If a study clinician meets with one of their patients and determines that they may be
eligible for the study, a member of the study staff (i.e. site PI, treating clinician, or
research assistant) will describe the study to the patient and answer any questions. If the
participant is interested, they will complete the consent form accessed via MoodNetwork.org.

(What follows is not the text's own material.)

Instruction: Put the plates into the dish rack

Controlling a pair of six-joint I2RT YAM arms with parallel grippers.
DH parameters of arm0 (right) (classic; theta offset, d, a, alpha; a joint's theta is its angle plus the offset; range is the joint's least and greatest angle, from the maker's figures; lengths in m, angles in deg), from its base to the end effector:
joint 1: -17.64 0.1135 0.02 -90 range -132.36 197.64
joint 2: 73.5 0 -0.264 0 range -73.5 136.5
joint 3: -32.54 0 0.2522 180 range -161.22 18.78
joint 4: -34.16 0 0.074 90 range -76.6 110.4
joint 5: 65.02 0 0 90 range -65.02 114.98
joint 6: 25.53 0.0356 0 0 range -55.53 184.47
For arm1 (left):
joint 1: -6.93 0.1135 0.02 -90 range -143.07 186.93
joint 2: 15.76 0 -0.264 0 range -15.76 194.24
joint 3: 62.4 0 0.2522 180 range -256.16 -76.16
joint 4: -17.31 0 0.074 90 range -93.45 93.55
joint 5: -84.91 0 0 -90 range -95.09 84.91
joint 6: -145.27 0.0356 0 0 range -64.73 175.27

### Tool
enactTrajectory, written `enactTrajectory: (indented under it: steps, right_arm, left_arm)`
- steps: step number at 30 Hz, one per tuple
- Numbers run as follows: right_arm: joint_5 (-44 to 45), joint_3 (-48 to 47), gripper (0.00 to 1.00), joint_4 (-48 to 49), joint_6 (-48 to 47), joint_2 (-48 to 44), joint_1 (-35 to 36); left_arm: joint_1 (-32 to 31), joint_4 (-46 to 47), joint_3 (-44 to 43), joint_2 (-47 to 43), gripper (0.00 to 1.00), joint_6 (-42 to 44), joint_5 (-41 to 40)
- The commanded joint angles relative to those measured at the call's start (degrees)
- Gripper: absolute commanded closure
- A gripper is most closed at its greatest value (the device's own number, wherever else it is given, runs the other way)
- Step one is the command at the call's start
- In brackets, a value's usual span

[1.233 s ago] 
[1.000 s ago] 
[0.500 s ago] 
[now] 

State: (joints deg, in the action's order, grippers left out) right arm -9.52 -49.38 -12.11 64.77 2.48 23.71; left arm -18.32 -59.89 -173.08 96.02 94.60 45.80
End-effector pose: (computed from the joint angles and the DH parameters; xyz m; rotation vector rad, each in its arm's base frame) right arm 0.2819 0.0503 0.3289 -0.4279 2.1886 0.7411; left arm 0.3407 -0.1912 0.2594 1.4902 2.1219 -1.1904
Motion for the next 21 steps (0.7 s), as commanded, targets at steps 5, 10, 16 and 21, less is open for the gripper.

Patients will be offered to take home the Consent Form and call back if they wish to
participate. If they decide to participate, they will contact the member of the research team
and will be given the study website link to sign consent. Following their consent,
participants will be prompted to complete questionnaires to determine study eligibility on
MoodNetwork.org. If the patient is eligible for the study, they will be informed of the
option to use the Cogito Companion mobile app and if they want to use it, they will be asked
to download the mobile app (so that the study team can passively monitor any potential
depressive symptoms throughout the course of the study) and they will be randomized to either
the PGx-guided psychiatric treatment arm or the best practice guidelines arm. A member of
study staff will then administer the PGx test (i.e., a buccal swab). If the participant is in
the PGx-guided psychiatric treatment arm, the treating clinician will receive their results
within two business days and contact the participant to inform them of the results and
discuss any medication changes. If the participant is in the best practice guidelines arm,
the treating clinician will not receive the PGx test results until after the follow-up phase
(one year). The clinician, however, will still contact the patient to discuss medication
changes (in line with the Canadian Network for Mood and Anxiety Treatments (CANMAT)
guidelines instead of the GeneSite test results).